## [WHAT IS BEING ASKED]
Start at the first line of the material below and retype each line through the one containing "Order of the", exactly.

■ ■ ■

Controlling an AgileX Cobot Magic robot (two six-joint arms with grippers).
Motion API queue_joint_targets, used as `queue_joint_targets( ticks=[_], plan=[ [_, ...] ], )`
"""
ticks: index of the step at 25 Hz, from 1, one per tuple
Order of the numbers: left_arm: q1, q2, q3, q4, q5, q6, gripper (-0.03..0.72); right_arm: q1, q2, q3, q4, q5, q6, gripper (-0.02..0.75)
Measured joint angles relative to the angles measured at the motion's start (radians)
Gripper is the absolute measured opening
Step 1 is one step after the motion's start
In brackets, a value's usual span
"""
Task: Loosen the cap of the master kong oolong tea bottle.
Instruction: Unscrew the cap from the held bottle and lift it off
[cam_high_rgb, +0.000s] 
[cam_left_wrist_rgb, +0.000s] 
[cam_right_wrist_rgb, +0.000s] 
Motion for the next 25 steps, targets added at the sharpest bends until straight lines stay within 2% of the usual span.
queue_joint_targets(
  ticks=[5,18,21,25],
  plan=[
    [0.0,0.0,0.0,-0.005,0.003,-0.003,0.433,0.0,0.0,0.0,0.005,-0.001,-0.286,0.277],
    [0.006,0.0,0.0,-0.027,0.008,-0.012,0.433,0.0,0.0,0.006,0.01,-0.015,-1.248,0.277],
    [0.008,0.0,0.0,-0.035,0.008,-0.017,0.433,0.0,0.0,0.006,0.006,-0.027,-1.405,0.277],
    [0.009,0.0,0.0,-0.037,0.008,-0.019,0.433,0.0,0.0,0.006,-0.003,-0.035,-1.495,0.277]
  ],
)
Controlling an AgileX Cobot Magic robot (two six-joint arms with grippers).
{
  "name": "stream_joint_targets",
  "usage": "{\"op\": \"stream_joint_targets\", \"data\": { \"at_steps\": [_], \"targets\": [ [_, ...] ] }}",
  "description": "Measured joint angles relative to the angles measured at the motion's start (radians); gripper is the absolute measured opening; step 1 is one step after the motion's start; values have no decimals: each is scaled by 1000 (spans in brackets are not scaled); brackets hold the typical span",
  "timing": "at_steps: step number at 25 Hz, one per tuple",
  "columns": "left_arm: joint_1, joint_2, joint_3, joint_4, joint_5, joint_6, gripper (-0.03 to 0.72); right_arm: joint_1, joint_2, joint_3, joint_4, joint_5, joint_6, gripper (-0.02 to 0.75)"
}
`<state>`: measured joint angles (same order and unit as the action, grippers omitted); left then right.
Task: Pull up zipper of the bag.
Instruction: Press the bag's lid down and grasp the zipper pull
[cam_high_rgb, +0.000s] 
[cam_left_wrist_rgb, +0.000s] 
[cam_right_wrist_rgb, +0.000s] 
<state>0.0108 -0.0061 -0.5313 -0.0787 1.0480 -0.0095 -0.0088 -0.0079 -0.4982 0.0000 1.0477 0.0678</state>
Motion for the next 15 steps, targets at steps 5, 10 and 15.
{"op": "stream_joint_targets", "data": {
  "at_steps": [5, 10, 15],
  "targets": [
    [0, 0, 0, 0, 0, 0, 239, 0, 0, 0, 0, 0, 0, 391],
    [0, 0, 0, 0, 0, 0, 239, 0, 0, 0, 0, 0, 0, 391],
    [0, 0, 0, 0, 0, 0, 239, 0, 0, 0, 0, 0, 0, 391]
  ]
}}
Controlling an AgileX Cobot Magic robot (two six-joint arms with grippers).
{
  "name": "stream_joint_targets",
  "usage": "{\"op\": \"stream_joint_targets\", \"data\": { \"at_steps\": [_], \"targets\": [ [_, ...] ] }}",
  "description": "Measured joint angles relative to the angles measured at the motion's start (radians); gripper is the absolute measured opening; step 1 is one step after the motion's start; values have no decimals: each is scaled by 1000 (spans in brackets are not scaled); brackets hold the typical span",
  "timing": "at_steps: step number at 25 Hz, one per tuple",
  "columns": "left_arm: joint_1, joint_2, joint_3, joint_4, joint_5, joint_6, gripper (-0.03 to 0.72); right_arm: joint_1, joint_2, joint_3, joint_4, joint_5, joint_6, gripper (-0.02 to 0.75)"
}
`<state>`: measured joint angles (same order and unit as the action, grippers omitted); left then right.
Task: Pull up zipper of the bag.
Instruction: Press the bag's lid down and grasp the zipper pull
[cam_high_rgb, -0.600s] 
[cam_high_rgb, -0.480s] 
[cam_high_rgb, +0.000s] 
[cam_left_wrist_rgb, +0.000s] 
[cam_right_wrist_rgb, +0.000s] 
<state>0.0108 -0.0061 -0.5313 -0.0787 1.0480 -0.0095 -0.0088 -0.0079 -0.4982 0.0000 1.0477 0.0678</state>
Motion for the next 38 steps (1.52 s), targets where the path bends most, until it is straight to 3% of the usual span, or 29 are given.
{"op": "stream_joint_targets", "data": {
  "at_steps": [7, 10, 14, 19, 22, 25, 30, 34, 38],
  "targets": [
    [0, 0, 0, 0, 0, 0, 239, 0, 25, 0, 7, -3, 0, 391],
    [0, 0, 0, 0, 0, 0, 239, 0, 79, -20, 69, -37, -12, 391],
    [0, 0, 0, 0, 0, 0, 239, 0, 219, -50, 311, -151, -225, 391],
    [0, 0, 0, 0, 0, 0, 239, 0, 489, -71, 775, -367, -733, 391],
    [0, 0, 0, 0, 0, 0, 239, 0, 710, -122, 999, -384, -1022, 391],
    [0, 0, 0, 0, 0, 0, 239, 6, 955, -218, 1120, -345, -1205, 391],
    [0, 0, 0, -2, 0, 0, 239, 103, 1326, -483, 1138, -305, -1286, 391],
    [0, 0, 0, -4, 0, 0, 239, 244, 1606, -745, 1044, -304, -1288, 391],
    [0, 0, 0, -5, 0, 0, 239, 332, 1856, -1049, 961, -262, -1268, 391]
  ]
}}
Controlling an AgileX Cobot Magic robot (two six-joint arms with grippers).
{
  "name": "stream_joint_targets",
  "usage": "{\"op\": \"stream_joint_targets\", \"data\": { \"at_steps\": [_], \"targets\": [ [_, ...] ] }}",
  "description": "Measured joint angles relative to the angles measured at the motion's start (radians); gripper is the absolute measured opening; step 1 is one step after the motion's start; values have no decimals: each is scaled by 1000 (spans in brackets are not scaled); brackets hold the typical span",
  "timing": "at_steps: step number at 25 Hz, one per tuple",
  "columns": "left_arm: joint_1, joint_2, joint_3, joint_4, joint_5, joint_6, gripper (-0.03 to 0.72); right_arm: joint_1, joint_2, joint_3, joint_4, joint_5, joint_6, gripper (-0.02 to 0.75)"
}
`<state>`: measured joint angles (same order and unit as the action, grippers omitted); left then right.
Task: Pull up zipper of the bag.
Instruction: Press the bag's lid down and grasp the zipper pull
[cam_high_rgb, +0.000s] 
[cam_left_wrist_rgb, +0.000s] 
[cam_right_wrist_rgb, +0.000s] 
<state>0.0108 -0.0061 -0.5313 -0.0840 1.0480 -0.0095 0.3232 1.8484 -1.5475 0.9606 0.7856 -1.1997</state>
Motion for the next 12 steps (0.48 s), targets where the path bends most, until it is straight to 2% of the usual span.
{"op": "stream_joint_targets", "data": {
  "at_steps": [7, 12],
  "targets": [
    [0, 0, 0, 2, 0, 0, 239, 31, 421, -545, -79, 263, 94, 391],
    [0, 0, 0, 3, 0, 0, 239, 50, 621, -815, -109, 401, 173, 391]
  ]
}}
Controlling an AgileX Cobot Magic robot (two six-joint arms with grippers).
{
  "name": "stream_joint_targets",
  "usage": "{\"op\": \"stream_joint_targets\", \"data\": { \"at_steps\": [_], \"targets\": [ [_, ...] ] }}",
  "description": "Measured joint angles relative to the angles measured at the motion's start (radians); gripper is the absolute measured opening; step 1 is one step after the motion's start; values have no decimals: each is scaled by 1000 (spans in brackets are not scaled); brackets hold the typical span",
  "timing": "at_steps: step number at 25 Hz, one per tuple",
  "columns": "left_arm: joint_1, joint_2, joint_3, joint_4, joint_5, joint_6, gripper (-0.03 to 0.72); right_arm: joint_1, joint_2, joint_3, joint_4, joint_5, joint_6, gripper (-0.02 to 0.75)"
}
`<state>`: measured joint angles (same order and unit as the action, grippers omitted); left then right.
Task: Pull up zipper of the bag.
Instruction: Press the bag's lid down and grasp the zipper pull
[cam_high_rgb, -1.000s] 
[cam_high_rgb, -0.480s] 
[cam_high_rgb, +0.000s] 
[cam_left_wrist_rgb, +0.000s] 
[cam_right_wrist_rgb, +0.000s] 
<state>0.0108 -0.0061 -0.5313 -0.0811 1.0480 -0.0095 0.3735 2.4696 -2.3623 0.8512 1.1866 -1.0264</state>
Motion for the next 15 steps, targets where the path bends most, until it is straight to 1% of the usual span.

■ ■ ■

## [ANSWER TO THIS TASK]
Controlling an AgileX Cobot Magic robot (two six-joint arms with grippers).
Motion API queue_joint_targets, used as `queue_joint_targets( ticks=[_], plan=[ [_, ...] ], )`
"""
ticks: index of the step at 25 Hz, from 1, one per tuple
Order of the numbers: left_arm: q1, q2, q3, q4, q5, q6, gripper (-0.03..0.72); right_arm: q1, q2, q3, q4, q5, q6, gripper (-0.02..0.75)

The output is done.